Dataset excerpts:
────────────────────

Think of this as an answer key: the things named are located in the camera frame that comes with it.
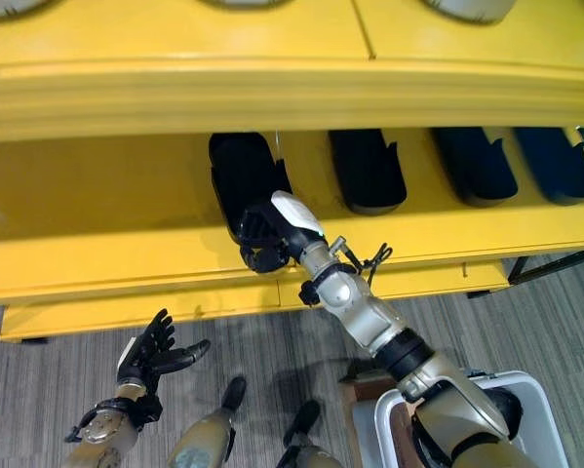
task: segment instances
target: gray carpet
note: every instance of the gray carpet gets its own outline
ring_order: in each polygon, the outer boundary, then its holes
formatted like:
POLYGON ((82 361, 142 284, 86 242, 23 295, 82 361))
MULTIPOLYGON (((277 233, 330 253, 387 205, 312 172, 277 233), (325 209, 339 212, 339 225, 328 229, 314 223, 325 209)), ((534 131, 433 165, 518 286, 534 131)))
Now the gray carpet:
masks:
MULTIPOLYGON (((487 297, 396 305, 459 365, 537 378, 570 465, 584 467, 584 264, 487 297)), ((63 336, 40 346, 0 343, 0 468, 59 465, 69 450, 61 442, 66 430, 112 395, 115 362, 133 333, 63 336)), ((181 431, 217 405, 237 373, 250 386, 229 468, 274 467, 281 436, 309 397, 324 404, 315 441, 351 466, 336 382, 360 353, 334 318, 321 310, 270 314, 182 324, 176 335, 179 343, 208 337, 214 345, 193 368, 164 378, 162 419, 144 429, 125 466, 164 466, 181 431)))

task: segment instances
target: white round object
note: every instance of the white round object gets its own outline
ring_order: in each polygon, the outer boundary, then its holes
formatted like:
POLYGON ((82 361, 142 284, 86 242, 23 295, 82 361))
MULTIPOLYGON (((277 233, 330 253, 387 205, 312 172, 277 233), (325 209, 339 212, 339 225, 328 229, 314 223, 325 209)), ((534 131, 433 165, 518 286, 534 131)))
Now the white round object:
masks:
POLYGON ((0 0, 0 18, 11 17, 35 8, 48 0, 0 0))
POLYGON ((425 0, 453 17, 473 22, 502 20, 517 0, 425 0))

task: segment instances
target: shelf compartment
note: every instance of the shelf compartment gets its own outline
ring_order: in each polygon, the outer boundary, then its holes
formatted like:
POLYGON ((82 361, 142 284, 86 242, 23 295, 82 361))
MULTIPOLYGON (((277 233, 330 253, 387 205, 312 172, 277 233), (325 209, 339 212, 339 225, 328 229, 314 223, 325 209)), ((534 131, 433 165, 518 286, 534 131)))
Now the shelf compartment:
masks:
MULTIPOLYGON (((385 130, 385 139, 398 142, 409 196, 376 217, 343 204, 326 132, 281 133, 280 146, 266 138, 329 239, 343 235, 359 257, 373 256, 383 242, 394 248, 386 265, 403 268, 584 249, 584 203, 545 200, 512 131, 486 132, 504 138, 519 185, 513 199, 484 209, 463 204, 428 130, 385 130)), ((0 304, 254 281, 215 198, 208 138, 0 143, 0 304)), ((273 278, 293 274, 286 268, 273 278)))

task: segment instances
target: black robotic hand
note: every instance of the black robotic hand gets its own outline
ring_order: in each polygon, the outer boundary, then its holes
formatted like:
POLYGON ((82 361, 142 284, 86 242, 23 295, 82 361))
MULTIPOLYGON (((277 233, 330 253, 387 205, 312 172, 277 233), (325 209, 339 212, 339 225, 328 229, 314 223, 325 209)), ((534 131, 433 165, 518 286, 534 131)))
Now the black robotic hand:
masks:
POLYGON ((168 311, 162 309, 137 337, 118 368, 119 385, 130 380, 139 381, 148 395, 155 395, 161 375, 189 368, 210 349, 207 339, 187 348, 171 349, 175 344, 172 322, 168 311))
POLYGON ((132 343, 118 367, 116 379, 119 389, 125 384, 136 384, 145 387, 146 393, 135 401, 119 393, 115 398, 96 404, 84 414, 78 425, 73 426, 64 439, 66 442, 81 442, 80 431, 103 410, 126 414, 138 432, 144 424, 159 420, 163 410, 156 395, 159 377, 189 368, 205 355, 211 345, 208 339, 204 339, 187 348, 171 349, 175 344, 172 338, 175 327, 171 325, 172 322, 173 318, 168 315, 168 311, 162 309, 132 343))

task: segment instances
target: white plastic bin
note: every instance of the white plastic bin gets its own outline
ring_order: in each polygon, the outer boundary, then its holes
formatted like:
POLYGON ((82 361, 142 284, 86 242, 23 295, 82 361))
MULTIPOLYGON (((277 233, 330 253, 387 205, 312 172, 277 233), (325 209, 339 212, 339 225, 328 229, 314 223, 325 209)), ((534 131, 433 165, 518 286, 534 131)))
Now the white plastic bin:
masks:
MULTIPOLYGON (((504 387, 521 401, 524 416, 513 443, 541 468, 568 468, 565 451, 545 392, 530 375, 509 371, 472 378, 482 388, 504 387)), ((391 411, 404 402, 398 390, 352 410, 364 468, 398 468, 391 432, 391 411)))

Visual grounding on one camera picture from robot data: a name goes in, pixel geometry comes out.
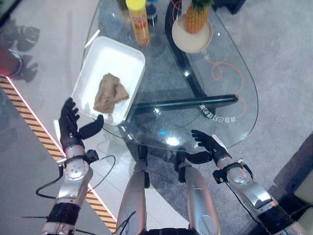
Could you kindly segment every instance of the black table frame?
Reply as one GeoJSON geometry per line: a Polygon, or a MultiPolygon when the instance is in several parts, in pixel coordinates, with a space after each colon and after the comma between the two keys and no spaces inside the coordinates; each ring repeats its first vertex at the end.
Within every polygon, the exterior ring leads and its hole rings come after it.
{"type": "MultiPolygon", "coordinates": [[[[177,4],[177,6],[178,8],[181,8],[181,3],[177,4]]],[[[174,23],[173,12],[176,17],[178,17],[181,12],[178,11],[176,8],[173,10],[173,8],[174,5],[170,1],[166,11],[165,34],[176,57],[176,63],[179,66],[182,75],[185,77],[189,87],[191,88],[195,98],[134,104],[132,105],[128,114],[128,121],[130,121],[135,114],[150,113],[153,112],[155,109],[158,109],[159,111],[176,110],[191,108],[202,104],[206,105],[211,110],[211,112],[215,114],[217,108],[231,105],[238,101],[238,97],[235,94],[218,96],[207,96],[205,94],[197,80],[195,72],[190,65],[186,53],[181,51],[174,43],[172,36],[172,27],[174,23]]]]}

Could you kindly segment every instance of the glass tabletop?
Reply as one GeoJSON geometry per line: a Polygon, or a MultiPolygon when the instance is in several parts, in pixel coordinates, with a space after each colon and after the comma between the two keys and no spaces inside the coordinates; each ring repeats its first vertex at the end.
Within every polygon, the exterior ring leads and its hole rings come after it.
{"type": "Polygon", "coordinates": [[[244,140],[257,119],[257,92],[213,9],[208,17],[213,29],[209,46],[188,54],[172,38],[174,20],[184,11],[181,0],[159,0],[155,7],[157,21],[149,26],[151,39],[145,47],[134,38],[125,1],[100,0],[95,11],[87,42],[95,35],[107,36],[140,50],[146,59],[127,119],[104,128],[128,141],[169,150],[182,147],[190,153],[203,151],[193,140],[192,129],[217,135],[226,147],[244,140]]]}

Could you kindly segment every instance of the gray carpet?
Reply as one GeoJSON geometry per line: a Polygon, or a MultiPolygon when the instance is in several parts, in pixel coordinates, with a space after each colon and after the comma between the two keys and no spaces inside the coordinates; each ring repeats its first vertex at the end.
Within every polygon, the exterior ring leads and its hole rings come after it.
{"type": "MultiPolygon", "coordinates": [[[[313,165],[312,10],[307,0],[255,0],[247,1],[236,15],[226,8],[217,11],[252,74],[259,98],[254,129],[229,153],[244,158],[255,180],[277,199],[293,191],[313,165]]],[[[136,147],[128,147],[136,158],[136,147]]],[[[152,185],[188,219],[186,190],[172,162],[173,153],[149,148],[152,185]]],[[[197,167],[211,190],[223,234],[247,234],[255,223],[229,189],[214,182],[214,163],[197,167]]]]}
{"type": "MultiPolygon", "coordinates": [[[[2,88],[0,88],[0,157],[0,234],[39,234],[45,220],[25,219],[22,216],[49,215],[54,200],[38,197],[35,190],[57,178],[58,166],[2,88]]],[[[44,189],[42,193],[56,195],[60,182],[44,189]]],[[[110,234],[109,229],[88,203],[84,203],[76,225],[78,229],[92,233],[110,234]]]]}

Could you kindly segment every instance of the yellow black striped strip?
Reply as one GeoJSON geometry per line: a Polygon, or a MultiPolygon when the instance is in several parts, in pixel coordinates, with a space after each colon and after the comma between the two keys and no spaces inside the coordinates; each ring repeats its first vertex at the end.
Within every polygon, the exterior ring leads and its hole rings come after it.
{"type": "MultiPolygon", "coordinates": [[[[53,157],[53,159],[57,161],[63,158],[64,157],[63,153],[55,145],[55,143],[52,141],[48,133],[40,125],[37,119],[32,115],[31,111],[24,104],[19,94],[15,91],[14,87],[10,84],[10,82],[6,78],[0,77],[0,87],[2,87],[3,91],[12,101],[13,105],[16,107],[21,116],[24,118],[25,122],[28,124],[30,129],[37,136],[37,138],[43,144],[43,146],[46,148],[49,154],[53,157]]],[[[94,212],[100,217],[100,219],[109,228],[109,230],[112,233],[115,232],[116,220],[105,209],[105,207],[101,204],[101,202],[93,194],[92,191],[89,191],[87,193],[86,201],[90,204],[94,212]]]]}

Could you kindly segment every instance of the towel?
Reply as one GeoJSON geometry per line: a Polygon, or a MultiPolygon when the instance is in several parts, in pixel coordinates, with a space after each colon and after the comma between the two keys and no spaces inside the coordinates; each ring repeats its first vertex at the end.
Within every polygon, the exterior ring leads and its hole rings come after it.
{"type": "Polygon", "coordinates": [[[111,114],[116,103],[128,98],[129,95],[124,86],[119,83],[119,78],[108,73],[100,81],[93,109],[104,114],[111,114]]]}

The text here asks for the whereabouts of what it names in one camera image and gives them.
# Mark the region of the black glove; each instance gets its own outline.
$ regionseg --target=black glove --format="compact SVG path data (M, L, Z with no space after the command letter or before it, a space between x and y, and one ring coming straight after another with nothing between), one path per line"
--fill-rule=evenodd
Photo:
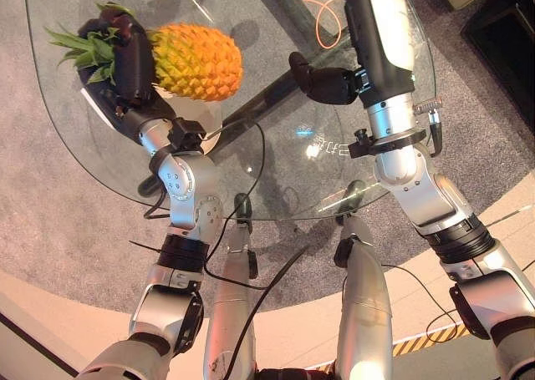
M90 19L78 31L107 33L117 28L114 40L115 85L109 79L87 84L97 67L78 71L80 80L108 121L124 136L139 143L140 127L152 119L173 120L174 110L154 90L152 47L143 27L120 6L106 4L100 16Z

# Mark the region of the pineapple leaf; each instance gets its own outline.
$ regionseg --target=pineapple leaf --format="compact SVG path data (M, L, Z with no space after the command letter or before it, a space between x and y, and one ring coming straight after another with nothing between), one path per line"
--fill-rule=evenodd
M95 3L97 7L100 9L100 11L104 10L105 8L116 8L124 13L130 14L132 17L134 17L134 13L129 8L126 8L124 6L121 6L120 4L113 3L113 2L107 2L106 4L100 4Z
M64 61L76 59L81 53L84 53L84 51L83 50L79 50L79 49L74 49L74 50L68 51L64 55L64 57L61 60L59 60L58 67Z
M58 46L63 46L65 48L80 48L88 51L92 48L89 40L73 35L72 33L56 33L48 28L45 28L45 30L55 40L53 44Z
M110 41L110 40L112 40L112 39L117 39L117 38L119 38L119 37L117 36L117 31L119 31L118 28L116 28L116 27L109 27L109 28L108 28L108 36L106 36L106 37L104 38L104 41L105 41L105 42L108 42L108 41Z
M115 60L113 60L110 64L110 82L112 85L115 86L116 83L115 83L114 75L115 75Z
M103 65L89 77L87 84L95 84L97 82L105 81L110 77L110 66Z
M114 59L114 50L110 44L104 40L97 39L95 36L89 37L89 41L94 47L94 51L106 61Z
M94 58L91 52L83 52L74 60L74 65L76 66L77 69L82 69L82 68L94 67L95 65L98 65L98 64L94 61Z

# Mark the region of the robotic hand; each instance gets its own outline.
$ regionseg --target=robotic hand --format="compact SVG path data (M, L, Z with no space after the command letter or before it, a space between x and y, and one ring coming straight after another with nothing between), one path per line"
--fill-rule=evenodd
M130 320L128 340L107 348L77 378L162 380L171 359L191 348L202 324L202 267L222 212L214 194L217 172L200 148L203 128L177 118L154 90L150 42L127 11L107 4L79 35L108 28L116 28L118 36L115 83L86 84L94 68L79 70L79 76L101 118L150 154L150 170L170 196L171 225Z
M461 192L435 172L420 143L425 132L415 127L411 95L414 52L405 0L345 0L345 13L363 68L353 75L341 68L313 70L302 56L293 53L289 62L299 86L322 103L348 104L358 94L368 112L372 136L359 129L356 142L349 146L351 157L375 155L377 181L392 192L456 282L450 294L466 327L477 337L492 339L502 379L532 378L535 289L500 241L477 219ZM333 69L338 77L326 79L334 75ZM324 97L324 91L334 84L338 90L330 98ZM440 152L437 107L438 102L427 105L436 152ZM350 320L344 312L341 329ZM362 363L339 341L339 378L354 378L353 371ZM390 376L388 368L381 376L377 378Z

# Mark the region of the glass tabletop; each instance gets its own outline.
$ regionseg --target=glass tabletop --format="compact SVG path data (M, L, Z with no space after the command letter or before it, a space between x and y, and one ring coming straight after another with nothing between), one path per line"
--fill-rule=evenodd
M99 14L96 3L119 3L134 11L145 28L167 23L196 23L219 28L242 53L241 88L222 102L169 100L177 115L194 114L208 132L255 119L266 134L265 169L251 193L254 220L321 218L343 212L347 188L360 180L367 205L385 191L373 176L372 157L351 159L354 132L369 128L357 100L349 106L307 99L288 72L288 55L300 51L318 67L355 69L341 0L26 0L33 56L48 114L74 158L99 182L146 205L158 195L141 196L150 176L150 157L98 117L80 92L83 85L69 63L58 66L64 49L51 45L45 28L75 32ZM316 25L320 9L323 13ZM429 46L414 12L415 103L436 95ZM251 125L223 131L208 155L220 175L225 212L234 195L247 192L262 161L260 133Z

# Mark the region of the pineapple crown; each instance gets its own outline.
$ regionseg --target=pineapple crown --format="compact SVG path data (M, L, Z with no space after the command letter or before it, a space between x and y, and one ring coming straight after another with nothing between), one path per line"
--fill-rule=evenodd
M128 8L120 6L115 3L98 4L100 11L106 8L113 8L115 11L128 13L134 15ZM87 37L82 37L71 33L63 26L63 33L58 33L45 28L47 33L52 37L51 44L68 48L69 51L59 61L58 66L67 61L73 60L74 66L77 69L96 67L96 70L89 77L87 84L94 84L105 81L107 79L115 85L115 55L113 51L114 45L120 40L117 33L118 28L108 26L99 31L92 31L87 33Z

────────────────────

Word for word, restate the lines above from the first through the one that contains "target: white round object", and exclude all pictures.

Answer to this problem:
Think of this as an answer key: the things named are located in the camera frame that comes with it.
task: segment instances
target: gray carpet
note: every instance of the gray carpet gets its own outline
ring_order: in each polygon, the outer boundary, then its holes
formatted like:
POLYGON ((82 361, 142 284, 86 242, 23 295, 82 361))
MULTIPOLYGON (((277 233, 330 253, 387 205, 312 172, 277 233), (325 209, 339 212, 339 225, 328 229, 314 223, 325 209)), ((534 131, 433 165, 518 286, 534 131)))
Now the gray carpet:
masks:
MULTIPOLYGON (((487 297, 396 305, 459 365, 537 378, 570 465, 584 467, 584 264, 487 297)), ((63 336, 40 346, 0 343, 0 468, 59 465, 69 450, 61 442, 66 430, 112 395, 115 362, 133 333, 63 336)), ((181 431, 217 405, 237 373, 250 386, 229 468, 274 467, 281 436, 309 397, 324 404, 315 441, 351 466, 336 382, 360 353, 334 318, 321 310, 270 314, 182 324, 176 335, 179 343, 208 337, 214 345, 193 368, 164 378, 162 419, 144 429, 125 466, 164 466, 181 431)))

task: segment instances
target: white round object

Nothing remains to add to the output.